Au fil de cet essai, l’enfantement acquiert sa définition anthropologique fondamentale en tant que mouvement originaire du naître à soi-même en donnant naissance à un autre que soi, à partir d’un état premier d’indifférenciation. Ce processus complexe du naître, un utérus artificiel ne peut pas le réaliser, mais seulement un sujet engagé dans tout son être en devenir – corps propre, psyché ou âme, et intellect ou esprit – et en relation. Précisément, sa dynamique se déploie, avons-nous vu, dans l’unité d’un double mouvement d’involution et d’évolution (de dés-humanisation dé-corporante et de ré-humanisation, c’est-à-dire de ré-incorporation), vécu de manière immanente immédiate pour une femme qui enfante, et de manière plus médiate pour le ou les parents qui engendrent.

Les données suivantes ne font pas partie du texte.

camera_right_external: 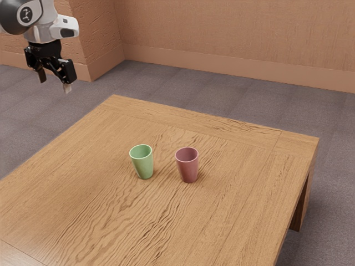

Partant de cette définition, il est dès lors possible de reconnaître qu’il s’agit bien d’un mouvement originaire et universel du naître à soi-même en donnant naissance, dont l’enfantement est l’expérience paradigmatique, mais qui s’éprouve aussi dans sa médiateté dans toute expérience de subjectivation sociale, culturelle, politique et religieuse. Il convient bien sûr de décrire en phénoménologue chacune de ces expériences de subjectivation afin d’en montrer les correspondances, autant que les différences avec l’enfantement. Mais d’ores et déjà, nous faisons l’hypothèse que ce qui, à chaque fois, est en jeu, c’est bien le processus jamais achevé de notre incarnation et individuation de soi, d’autrui et de la communauté humaine, soit le processus par lequel nous nous humanisons.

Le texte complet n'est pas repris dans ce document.